> **Exercise**
What you return should match the material below line for line, except that no image appears in it.

> **Provided material**
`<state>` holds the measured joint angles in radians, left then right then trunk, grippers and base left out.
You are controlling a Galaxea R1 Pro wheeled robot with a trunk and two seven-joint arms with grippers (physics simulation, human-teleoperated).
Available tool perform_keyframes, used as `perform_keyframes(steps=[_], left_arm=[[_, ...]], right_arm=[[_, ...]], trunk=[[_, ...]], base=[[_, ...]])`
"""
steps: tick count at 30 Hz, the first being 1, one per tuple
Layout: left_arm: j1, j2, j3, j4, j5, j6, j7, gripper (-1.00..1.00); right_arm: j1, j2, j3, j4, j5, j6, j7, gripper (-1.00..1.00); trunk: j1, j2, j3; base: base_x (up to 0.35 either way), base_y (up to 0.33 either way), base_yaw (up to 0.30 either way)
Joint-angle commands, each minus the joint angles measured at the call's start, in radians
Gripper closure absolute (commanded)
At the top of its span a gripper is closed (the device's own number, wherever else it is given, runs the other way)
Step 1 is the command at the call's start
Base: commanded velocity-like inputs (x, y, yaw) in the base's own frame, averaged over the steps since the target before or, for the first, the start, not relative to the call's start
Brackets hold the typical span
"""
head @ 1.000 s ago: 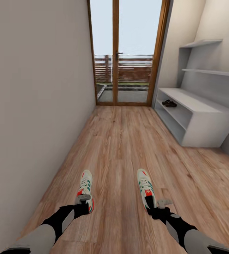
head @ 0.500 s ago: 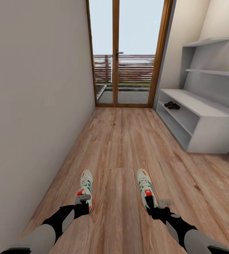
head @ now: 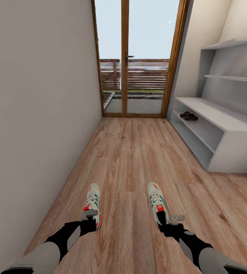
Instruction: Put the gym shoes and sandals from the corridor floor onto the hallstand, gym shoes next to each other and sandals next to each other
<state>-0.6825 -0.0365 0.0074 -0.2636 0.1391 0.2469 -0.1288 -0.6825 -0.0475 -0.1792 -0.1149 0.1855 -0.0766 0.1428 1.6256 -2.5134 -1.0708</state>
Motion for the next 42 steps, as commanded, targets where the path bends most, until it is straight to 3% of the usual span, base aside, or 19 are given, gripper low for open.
perform_keyframes(steps=[1, 42], left_arm=[[0.0, -0.002, 0.0, 0.0, -0.003, 0.0, -0.002, 1.0], [0.0, -0.006, 0.0, 0.001, -0.003, 0.0, -0.002, 1.0]], right_arm=[[0.0, 0.0, 0.0, 0.0, -0.001, 0.0, -0.002, 1.0], [0.0, 0.002, 0.0, 0.0, -0.003, 0.0, 0.0, 1.0]], trunk=[[0.0, 0.0, 0.0], [0.0, 0.0, 0.0]], base=[[0.35, 0.0, 0.0], [0.35, 0.0, 0.0]])
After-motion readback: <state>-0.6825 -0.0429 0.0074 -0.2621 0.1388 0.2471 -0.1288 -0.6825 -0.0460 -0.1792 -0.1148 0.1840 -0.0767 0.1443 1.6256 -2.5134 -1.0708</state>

> **Response**
`<state>` holds the measured joint angles in radians, left then right then trunk, grippers and base left out.
You are controlling a Galaxea R1 Pro wheeled robot with a trunk and two seven-joint arms with grippers (physics simulation, human-teleoperated).
Available tool perform_keyframes, used as `perform_keyframes(steps=[_], left_arm=[[_, ...]], right_arm=[[_, ...]], trunk=[[_, ...]], base=[[_, ...]])`
"""
steps: tick count at 30 Hz, the first being 1, one per tuple
Layout: left_arm: j1, j2, j3, j4, j5, j6, j7, gripper (-1.00..1.00); right_arm: j1, j2, j3, j4, j5, j6, j7, gripper (-1.00..1.00); trunk: j1, j2, j3; base: base_x (up to 0.35 either way), base_y (up to 0.33 either way), base_yaw (up to 0.30 either way)
Joint-angle commands, each minus the joint angles measured at the call's start, in radians
Gripper closure absolute (commanded)
At the top of its span a gripper is closed (the device's own number, wherever else it is given, runs the other way)
Step 1 is the command at the call's start
Base: commanded velocity-like inputs (x, y, yaw) in the base's own frame, averaged over the steps since the target before or, for the first, the start, not relative to the call's start
Brackets hold the typical span
"""
head @ 1.000 s ago: 
head @ 0.500 s ago: 
head @ now: 
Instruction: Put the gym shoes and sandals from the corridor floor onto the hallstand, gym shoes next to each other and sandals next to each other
<state>-0.6825 -0.0365 0.0074 -0.2636 0.1391 0.2469 -0.1288 -0.6825 -0.0475 -0.1792 -0.1149 0.1855 -0.0766 0.1428 1.6256 -2.5134 -1.0708</state>
Motion for the next 42 steps, as commanded, targets where the path bends most, until it is straight to 3% of the usual span, base aside, or 19 are given, gripper low for open.
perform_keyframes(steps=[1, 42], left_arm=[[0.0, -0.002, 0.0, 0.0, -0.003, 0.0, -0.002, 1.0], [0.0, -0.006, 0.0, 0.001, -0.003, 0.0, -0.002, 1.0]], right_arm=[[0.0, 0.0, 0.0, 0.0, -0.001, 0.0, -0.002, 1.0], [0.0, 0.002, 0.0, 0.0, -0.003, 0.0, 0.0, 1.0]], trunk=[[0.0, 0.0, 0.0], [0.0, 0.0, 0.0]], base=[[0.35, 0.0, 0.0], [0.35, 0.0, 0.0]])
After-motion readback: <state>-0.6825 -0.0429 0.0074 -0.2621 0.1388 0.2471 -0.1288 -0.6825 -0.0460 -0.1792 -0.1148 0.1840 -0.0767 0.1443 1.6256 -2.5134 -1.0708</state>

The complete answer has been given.